Doch viele Häuser mussten auch aufgeben: In Berlin schloss das „Maritim" seinen Veranstaltungsbereich, das „Sofitel" in der Nähe des Kurfürstendamms ist pleite. Während die touristischen Anbieter wenigstens im Sommer vom Fremdenverkehr profitieren konnten, verloren die innerstädtischen Business-Hotels dramatisch an Gästen. Nach offiziellen Angaben sanken die Übernachtungszahlen im ersten Halbjahr 2020 um rund 47 Prozent im Vergleich zum Vorjahr. Besonders drastisch war die Lage im April: Hier betrug der Rückgang fast 90 Prozent.
Erst 2022 erholt sich der Markt für Geschäftsreisen
Dabei war Deutschland einmal der bedeutendste Hotelmarkt Europas für Geschäftsreisen, der größte Messestandort weltweit und der zweitwichtigste Kongressmarkt. In den vergangenen Jahren war die Zahl der Geschäftsreisenden stetig gestiegen. Doch die Corona-Pandemie setzte dem ein jähes Ende. „Es ist eine sehr schwierige Lage", sagt Hotel-Expertin Silvia Horn von der Beratungsgesellschaft BBE Handelsberatung. Die durchschnittliche Zimmerbelegung in der deutschen Hotelbranche habe 2019 bei 71 Prozent gelegen. „Im Zeitraum bis Juli verzeichnet die Branche 38 Prozent. Das lässt sich nicht einfach ausgleichen." Dazu komme, dass der jährliche Umsatz von zwei Dritteln der Hotelleriebetriebe unter einer Million Euro liege – da sind die Rücklagen schnell aufgebraucht.
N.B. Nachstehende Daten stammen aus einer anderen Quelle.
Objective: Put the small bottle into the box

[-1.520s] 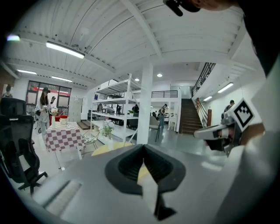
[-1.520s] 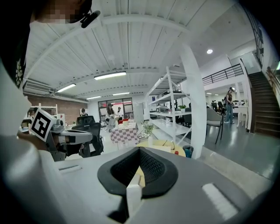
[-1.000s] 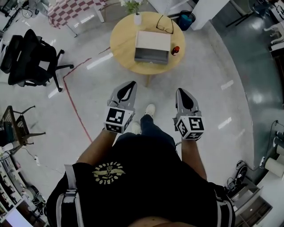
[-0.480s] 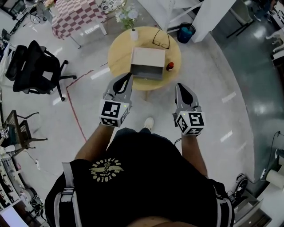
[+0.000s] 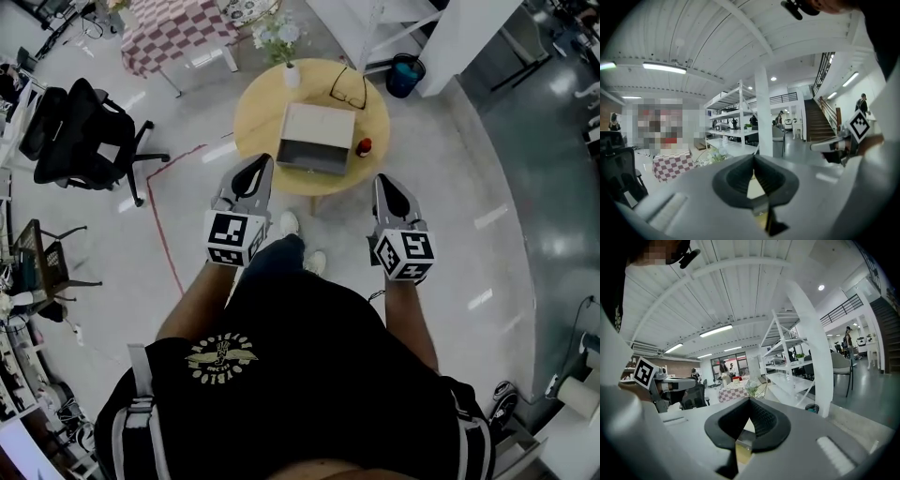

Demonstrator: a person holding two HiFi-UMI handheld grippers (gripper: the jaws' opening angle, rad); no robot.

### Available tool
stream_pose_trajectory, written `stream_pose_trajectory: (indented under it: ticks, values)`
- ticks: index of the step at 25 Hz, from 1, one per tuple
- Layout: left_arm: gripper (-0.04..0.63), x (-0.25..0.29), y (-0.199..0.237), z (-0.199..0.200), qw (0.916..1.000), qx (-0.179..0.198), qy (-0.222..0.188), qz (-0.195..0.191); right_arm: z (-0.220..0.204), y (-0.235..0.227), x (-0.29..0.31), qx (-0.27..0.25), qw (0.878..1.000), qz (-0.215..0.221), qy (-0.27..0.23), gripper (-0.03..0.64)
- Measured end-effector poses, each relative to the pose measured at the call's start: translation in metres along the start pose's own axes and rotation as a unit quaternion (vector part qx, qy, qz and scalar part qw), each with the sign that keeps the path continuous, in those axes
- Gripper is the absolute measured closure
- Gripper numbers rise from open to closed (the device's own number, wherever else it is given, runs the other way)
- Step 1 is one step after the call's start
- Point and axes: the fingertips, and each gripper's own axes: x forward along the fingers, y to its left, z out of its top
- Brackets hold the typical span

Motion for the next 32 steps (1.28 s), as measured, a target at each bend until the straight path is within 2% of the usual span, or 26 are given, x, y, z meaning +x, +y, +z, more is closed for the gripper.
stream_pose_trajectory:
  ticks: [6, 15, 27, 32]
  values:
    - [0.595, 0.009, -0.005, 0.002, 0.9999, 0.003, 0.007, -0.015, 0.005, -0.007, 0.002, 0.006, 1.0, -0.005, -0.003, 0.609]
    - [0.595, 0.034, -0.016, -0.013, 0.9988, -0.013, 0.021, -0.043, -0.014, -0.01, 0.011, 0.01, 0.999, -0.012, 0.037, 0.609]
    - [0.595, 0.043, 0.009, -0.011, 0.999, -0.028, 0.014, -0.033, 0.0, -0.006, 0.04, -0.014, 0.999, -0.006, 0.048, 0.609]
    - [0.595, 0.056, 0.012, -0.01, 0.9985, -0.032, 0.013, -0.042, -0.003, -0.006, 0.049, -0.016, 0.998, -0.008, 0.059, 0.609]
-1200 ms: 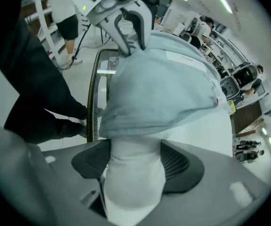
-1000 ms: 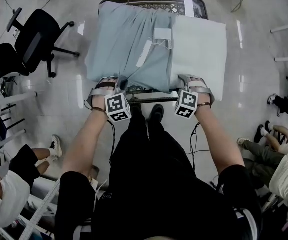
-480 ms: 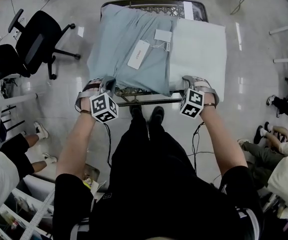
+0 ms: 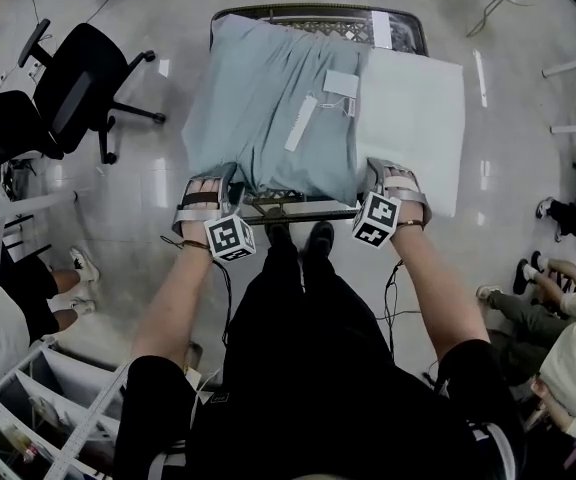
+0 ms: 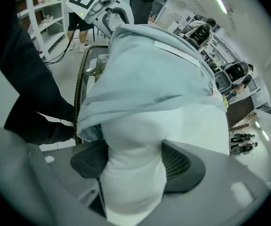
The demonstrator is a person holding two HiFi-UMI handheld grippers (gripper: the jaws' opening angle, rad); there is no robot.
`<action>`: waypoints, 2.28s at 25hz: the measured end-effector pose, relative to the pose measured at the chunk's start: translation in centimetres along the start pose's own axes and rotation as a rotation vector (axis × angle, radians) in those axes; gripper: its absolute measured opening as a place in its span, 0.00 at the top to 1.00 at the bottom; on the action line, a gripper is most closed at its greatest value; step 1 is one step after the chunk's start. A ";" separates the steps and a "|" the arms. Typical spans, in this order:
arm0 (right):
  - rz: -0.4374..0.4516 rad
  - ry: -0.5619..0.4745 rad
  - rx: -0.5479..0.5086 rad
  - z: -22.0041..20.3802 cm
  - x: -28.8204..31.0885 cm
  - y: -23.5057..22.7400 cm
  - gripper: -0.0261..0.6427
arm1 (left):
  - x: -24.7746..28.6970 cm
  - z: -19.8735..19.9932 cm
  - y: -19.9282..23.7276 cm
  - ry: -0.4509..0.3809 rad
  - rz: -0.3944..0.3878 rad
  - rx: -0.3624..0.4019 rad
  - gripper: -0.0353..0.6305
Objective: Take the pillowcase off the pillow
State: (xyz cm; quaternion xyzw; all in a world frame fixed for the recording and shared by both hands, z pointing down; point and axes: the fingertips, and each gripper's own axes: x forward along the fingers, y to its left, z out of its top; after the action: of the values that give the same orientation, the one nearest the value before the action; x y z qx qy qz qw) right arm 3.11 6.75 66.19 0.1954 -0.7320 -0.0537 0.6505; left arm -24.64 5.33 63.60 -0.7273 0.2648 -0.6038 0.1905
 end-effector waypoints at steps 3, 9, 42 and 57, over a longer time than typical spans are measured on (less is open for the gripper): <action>0.054 -0.021 0.072 0.2 -1.3 -1.4 0.56 | 0.0 -0.1 0.7 -0.012 -0.020 0.008 0.68; 0.173 -0.066 0.160 0.9 -6.0 -5.4 0.65 | -2.7 -0.7 3.9 -0.065 -0.133 -0.141 0.89; 0.207 -0.139 0.322 -1.8 -4.4 -24.1 0.49 | 8.6 3.9 26.5 -0.147 -0.280 -0.379 0.80; 0.659 -0.056 0.134 -1.3 7.3 -26.6 0.24 | 18.5 3.7 28.9 -0.042 -0.676 -0.147 0.59</action>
State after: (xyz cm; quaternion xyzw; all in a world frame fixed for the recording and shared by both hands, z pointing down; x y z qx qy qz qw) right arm 9.54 -20.07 64.29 -0.0108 -0.7754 0.2023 0.5981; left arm -23.08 -28.92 60.03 -0.7981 0.0476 -0.5968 -0.0679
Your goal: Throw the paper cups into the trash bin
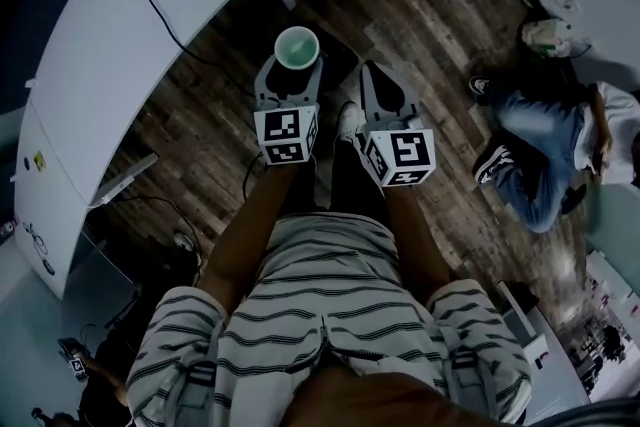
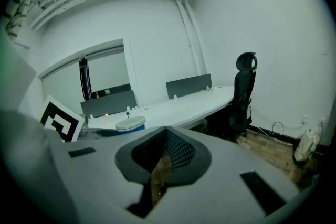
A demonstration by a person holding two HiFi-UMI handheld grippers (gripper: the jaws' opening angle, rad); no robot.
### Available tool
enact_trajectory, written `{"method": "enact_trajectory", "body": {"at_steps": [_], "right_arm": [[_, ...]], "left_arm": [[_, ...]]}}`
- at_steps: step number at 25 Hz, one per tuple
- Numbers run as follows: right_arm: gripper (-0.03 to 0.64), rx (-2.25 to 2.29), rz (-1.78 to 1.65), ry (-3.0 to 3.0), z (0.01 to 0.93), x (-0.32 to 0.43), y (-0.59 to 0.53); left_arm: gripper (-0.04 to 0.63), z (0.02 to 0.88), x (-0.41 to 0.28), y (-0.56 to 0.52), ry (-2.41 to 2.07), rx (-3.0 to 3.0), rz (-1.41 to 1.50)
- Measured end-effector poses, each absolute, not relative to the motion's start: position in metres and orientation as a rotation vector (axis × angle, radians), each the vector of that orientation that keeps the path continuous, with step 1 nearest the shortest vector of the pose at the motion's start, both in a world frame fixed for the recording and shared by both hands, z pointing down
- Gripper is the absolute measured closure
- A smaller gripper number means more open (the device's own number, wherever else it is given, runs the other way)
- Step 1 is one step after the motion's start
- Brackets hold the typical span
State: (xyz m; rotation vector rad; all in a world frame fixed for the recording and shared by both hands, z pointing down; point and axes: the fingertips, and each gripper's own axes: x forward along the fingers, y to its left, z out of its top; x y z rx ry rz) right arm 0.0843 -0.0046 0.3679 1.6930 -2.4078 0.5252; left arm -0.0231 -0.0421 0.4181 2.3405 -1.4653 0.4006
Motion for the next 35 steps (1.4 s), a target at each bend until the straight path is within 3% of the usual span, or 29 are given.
{"method": "enact_trajectory", "body": {"at_steps": [35], "right_arm": [[0.607,1.618,0.841,-2.207,0.57,0.095,-0.008]], "left_arm": [[0.316,0.696,-0.009,-0.03,-1.248,2.096,0.741]]}}
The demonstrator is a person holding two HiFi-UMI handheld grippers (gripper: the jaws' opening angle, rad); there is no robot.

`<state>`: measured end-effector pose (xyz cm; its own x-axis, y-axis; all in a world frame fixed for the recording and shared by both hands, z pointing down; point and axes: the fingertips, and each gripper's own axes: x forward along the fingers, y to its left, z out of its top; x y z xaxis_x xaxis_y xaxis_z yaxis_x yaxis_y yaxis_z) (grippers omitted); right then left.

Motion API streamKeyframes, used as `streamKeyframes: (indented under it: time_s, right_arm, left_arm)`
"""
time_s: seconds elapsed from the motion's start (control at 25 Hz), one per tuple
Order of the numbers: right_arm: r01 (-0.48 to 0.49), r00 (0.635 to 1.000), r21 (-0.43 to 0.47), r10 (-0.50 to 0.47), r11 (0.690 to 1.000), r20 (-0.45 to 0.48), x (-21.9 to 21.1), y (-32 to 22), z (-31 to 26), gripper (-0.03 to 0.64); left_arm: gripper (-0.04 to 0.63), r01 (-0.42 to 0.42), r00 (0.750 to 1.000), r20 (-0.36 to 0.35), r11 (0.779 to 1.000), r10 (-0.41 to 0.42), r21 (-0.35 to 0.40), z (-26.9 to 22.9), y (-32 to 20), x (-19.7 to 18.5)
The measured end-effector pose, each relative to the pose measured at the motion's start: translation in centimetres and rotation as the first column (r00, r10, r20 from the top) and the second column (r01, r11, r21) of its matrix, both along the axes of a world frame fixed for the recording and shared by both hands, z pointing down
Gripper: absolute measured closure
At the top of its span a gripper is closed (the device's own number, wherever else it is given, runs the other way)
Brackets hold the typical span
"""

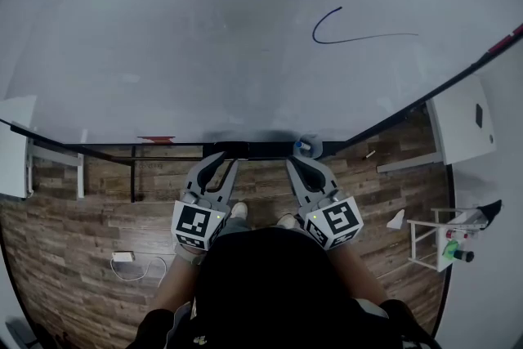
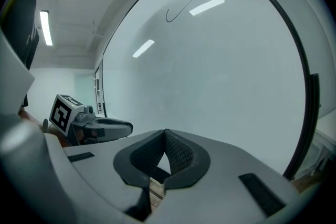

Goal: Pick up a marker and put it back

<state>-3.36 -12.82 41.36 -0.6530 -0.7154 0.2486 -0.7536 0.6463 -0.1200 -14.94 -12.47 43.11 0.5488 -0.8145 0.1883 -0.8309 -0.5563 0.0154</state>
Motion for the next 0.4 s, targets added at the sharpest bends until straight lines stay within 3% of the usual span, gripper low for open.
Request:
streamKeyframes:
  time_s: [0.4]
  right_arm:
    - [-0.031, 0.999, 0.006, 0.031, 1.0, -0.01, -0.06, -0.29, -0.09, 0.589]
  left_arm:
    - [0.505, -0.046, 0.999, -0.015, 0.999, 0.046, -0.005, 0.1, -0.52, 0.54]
Auch wenn es an der Auszahlung noch hapert, derzeit sollen Hotels und Gaststätten immerhin 75 Prozent des Umsatzes bekommen, der im gleichen Monat ein Jahr zuvor erzielt wurde. Das galt für November und Dezember. Für 2021 ist noch nichts endgültig entschieden. Und selbst bei einer zeitnahen Rückkehr zur Normalität ist frühestens 2022 damit zu rechnen, dass der Geschäftsreisemarkt in Deutschland das Niveau von 2019 erreicht, heißt es beim Zentralen Immobilienausschuss (ZIA).